Copy only what runs from the line containing "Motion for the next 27" through the end of the material below, line for line, with both ends included.

Input for this task:
┄┄┄┄┄┄

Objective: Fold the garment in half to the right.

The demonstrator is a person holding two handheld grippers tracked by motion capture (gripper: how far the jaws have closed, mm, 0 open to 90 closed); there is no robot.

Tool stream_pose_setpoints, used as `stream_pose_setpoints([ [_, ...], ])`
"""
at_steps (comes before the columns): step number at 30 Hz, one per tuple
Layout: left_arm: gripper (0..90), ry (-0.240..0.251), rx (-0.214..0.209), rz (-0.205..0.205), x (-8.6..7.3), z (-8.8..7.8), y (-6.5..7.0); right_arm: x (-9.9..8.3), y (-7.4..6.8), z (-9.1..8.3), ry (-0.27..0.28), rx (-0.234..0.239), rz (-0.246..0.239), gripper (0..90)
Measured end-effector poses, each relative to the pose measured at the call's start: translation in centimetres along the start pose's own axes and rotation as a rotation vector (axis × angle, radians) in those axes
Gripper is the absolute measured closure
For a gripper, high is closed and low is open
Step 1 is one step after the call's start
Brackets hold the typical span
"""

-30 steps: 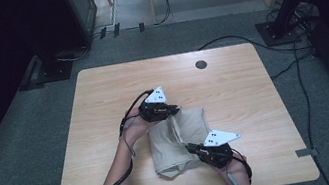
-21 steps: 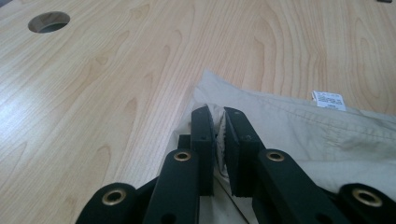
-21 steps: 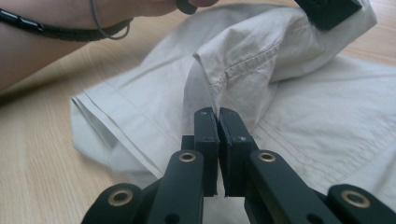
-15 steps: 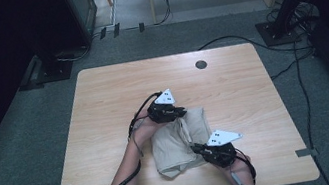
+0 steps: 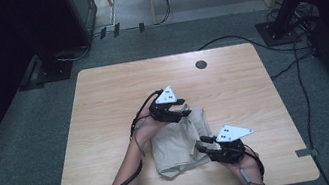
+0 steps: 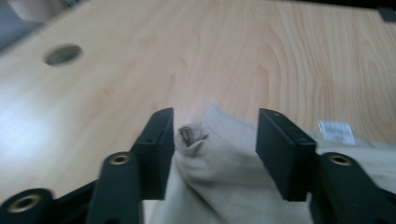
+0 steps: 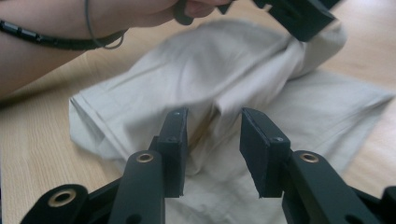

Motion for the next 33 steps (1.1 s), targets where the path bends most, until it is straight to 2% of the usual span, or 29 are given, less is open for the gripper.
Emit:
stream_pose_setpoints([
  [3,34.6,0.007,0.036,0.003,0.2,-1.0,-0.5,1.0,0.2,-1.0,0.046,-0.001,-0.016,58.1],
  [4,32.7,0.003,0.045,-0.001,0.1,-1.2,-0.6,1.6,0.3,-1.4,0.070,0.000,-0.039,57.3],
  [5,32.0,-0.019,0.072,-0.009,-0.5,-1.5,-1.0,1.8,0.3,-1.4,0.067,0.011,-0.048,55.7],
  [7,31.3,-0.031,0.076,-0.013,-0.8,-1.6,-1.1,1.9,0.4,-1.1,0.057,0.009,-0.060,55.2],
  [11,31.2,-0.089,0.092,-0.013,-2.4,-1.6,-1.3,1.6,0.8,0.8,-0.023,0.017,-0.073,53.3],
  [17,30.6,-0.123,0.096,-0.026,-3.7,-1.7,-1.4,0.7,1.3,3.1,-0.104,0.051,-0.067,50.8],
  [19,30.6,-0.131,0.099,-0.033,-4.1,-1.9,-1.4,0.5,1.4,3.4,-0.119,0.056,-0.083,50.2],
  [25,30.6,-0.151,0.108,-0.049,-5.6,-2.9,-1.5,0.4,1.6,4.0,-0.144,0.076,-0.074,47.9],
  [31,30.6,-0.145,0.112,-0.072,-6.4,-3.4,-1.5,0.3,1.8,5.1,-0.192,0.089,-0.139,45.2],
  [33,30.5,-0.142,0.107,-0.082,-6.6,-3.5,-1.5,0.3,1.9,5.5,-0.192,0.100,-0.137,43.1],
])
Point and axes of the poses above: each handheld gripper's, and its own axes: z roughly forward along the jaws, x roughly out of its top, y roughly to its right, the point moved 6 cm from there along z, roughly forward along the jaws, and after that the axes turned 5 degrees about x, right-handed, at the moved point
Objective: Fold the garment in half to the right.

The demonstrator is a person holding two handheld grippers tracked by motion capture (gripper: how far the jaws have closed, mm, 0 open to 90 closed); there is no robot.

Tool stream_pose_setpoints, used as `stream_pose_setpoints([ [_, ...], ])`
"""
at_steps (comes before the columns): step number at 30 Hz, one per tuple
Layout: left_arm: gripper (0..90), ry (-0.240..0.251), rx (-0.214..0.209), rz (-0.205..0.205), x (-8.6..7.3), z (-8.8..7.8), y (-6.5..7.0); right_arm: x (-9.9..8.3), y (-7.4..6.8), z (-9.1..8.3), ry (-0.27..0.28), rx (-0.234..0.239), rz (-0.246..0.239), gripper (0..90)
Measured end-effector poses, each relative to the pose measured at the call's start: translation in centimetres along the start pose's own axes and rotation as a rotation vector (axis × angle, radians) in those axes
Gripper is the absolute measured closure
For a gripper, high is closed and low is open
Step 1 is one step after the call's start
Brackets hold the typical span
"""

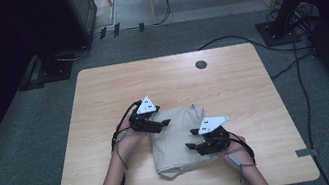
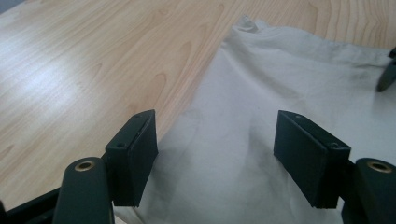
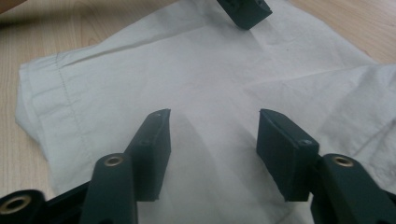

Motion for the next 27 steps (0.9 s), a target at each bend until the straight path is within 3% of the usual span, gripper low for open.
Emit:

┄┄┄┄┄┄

Your solution:
Motion for the next 27 steps (0.9 s), a target at each bend until the straight path is within 3% of the usual span, gripper low for open.
Emit:

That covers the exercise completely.